# Dirty Washer Bottle



## dandpl (Feb 16, 2008)

Hi guys

I have an old Mercedes107 300SL which I am cleaning up for sale.......thanks for all the hints and tips..GREAT FORUM.

What is the best way to clean up the stained plastic washer bottle and radiator overflow bottle. Both somewhat spoil the engine bay at the moment.

Many thanks.

dandpl


----------



## little john (Jun 10, 2007)

If they are stained inside replace them, especially the radiator over flow it usually indicates a heat problem at some point.

As for cleaning the outsides try a degreaser


----------



## 306chris (Jan 27, 2007)

For cleaning inside, take it off, add a little APC and uncooked rice and then give it a good shake


----------



## Guest (Oct 17, 2008)

Yeah read about that uncooked rice thing, was that on here?

I am removing my header tank soon to try it out. (its not stained just curious)


----------



## tez162003 (Jul 22, 2008)

i never thought to try rice, when i did my engine conversion my bottles were stained, they wernt expensive to replace but i knew mine had life in them yet, 

so i lobbed in some APC (or similar) and sand, yes the evil sand, and as said shake like mad, what the sand/rice does is rub against the inside walls taking the muck with it. then empty and repeat if nessessary.

If you do put anything inside the bottle be it sand or rice etc, make sure you have very thoroughly rinsed it out, as you do not want rice or sand in the cooling system thats for sure! lol


----------



## SiGainey (Jan 29, 2006)

Dishwashers are meant to be very effective too.
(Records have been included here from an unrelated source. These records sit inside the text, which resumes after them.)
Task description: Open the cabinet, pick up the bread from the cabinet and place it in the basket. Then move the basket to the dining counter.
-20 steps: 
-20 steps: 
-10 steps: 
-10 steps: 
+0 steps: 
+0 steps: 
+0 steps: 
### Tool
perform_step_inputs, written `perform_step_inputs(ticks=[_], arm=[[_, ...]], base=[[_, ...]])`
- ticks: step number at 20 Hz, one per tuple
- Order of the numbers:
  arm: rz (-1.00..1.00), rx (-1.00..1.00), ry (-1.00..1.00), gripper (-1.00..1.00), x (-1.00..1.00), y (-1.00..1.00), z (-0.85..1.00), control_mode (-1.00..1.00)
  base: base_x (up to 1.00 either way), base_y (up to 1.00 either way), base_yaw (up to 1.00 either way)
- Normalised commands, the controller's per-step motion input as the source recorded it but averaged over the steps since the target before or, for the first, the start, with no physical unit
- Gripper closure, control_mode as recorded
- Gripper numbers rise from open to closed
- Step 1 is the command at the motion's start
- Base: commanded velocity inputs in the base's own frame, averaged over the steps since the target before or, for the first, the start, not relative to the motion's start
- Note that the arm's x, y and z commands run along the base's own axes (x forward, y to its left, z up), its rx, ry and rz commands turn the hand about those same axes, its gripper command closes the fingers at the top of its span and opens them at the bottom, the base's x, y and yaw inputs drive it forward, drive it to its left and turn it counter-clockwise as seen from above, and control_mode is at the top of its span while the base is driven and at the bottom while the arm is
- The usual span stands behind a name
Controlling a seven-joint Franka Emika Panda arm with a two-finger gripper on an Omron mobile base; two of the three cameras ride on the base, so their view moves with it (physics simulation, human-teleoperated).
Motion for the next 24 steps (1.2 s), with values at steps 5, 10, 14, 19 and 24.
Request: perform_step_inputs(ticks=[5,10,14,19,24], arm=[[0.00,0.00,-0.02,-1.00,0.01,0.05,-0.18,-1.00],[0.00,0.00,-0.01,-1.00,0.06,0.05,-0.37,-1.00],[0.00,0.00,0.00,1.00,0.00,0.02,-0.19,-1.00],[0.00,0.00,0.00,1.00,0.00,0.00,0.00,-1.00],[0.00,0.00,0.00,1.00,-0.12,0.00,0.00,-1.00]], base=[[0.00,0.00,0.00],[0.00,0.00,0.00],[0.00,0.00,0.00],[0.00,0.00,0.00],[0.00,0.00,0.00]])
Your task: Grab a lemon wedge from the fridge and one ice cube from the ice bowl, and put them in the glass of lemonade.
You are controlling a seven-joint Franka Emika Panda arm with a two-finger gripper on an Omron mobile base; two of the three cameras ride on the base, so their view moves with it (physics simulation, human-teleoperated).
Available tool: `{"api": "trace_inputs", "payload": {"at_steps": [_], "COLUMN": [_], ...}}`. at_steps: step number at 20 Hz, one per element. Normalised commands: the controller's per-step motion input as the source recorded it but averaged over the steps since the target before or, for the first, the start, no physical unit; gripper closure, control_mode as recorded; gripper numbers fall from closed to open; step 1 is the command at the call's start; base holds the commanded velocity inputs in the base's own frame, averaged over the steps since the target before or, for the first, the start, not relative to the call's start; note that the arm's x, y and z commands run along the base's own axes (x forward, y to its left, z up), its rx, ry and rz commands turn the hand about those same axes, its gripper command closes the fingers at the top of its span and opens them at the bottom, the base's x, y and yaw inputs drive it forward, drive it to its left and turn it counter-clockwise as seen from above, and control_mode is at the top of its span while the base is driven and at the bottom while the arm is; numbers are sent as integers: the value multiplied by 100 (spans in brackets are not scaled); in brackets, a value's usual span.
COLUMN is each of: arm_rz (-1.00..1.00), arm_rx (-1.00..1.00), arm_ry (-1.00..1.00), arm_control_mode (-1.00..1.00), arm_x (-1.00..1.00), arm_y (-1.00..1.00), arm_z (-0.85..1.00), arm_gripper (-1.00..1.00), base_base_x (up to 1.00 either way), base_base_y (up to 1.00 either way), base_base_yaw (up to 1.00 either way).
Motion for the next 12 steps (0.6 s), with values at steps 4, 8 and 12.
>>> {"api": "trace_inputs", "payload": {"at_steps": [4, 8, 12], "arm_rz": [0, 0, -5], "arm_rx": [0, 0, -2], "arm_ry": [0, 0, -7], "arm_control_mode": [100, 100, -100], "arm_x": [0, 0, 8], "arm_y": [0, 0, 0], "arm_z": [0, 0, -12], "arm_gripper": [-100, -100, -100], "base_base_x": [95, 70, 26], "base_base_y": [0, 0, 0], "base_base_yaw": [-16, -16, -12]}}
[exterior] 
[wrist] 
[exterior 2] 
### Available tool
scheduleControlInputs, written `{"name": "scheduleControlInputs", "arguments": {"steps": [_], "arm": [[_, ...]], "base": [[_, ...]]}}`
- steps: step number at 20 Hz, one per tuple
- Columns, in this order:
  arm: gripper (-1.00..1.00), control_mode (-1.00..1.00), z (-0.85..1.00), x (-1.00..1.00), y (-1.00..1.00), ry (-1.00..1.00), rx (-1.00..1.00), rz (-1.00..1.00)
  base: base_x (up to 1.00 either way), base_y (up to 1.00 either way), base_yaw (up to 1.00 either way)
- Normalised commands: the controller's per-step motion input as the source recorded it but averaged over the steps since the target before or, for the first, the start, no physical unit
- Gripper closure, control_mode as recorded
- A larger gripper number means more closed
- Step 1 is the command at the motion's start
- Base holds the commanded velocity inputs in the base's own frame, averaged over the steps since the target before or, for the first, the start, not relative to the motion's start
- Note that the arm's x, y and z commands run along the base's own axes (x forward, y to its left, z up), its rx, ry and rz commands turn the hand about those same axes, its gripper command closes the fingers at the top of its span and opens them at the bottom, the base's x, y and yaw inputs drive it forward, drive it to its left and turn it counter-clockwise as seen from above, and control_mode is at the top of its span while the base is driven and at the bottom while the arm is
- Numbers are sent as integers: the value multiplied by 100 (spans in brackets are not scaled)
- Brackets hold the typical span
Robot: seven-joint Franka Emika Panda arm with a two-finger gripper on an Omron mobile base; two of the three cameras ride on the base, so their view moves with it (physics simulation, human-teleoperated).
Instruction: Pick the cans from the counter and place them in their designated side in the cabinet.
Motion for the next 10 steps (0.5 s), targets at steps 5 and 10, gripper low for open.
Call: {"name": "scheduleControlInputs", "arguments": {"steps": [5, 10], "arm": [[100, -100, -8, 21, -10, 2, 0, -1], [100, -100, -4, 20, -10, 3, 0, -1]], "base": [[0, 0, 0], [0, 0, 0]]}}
I gave up after rice and bought a new one as the plastic was stained proper


----------



## springbok (Jun 9, 2008)

I've tried so many things over the years and TBH it's easier just to buy a new one.


----------



## diesel_dog (May 14, 2008)

Sound's daft but if you can leave it off overnight, could'nt it be soaked in daisy or even bleach??


----------



## Pieface876 (Nov 14, 2008)

diesel_dog said:


> Sound's daft but if you can leave it off overnight, could'nt it be soaked in daisy or even bleach??


I wouldn't bleach it really, could damage the bottle and could cause more problems in the long run.


----------



## Streeto (Apr 3, 2008)

I bleached my e30 washer and header tank bottles, left them to soak over night then scrubbed with brillio pad, good wash out with water and they were MINT!


----------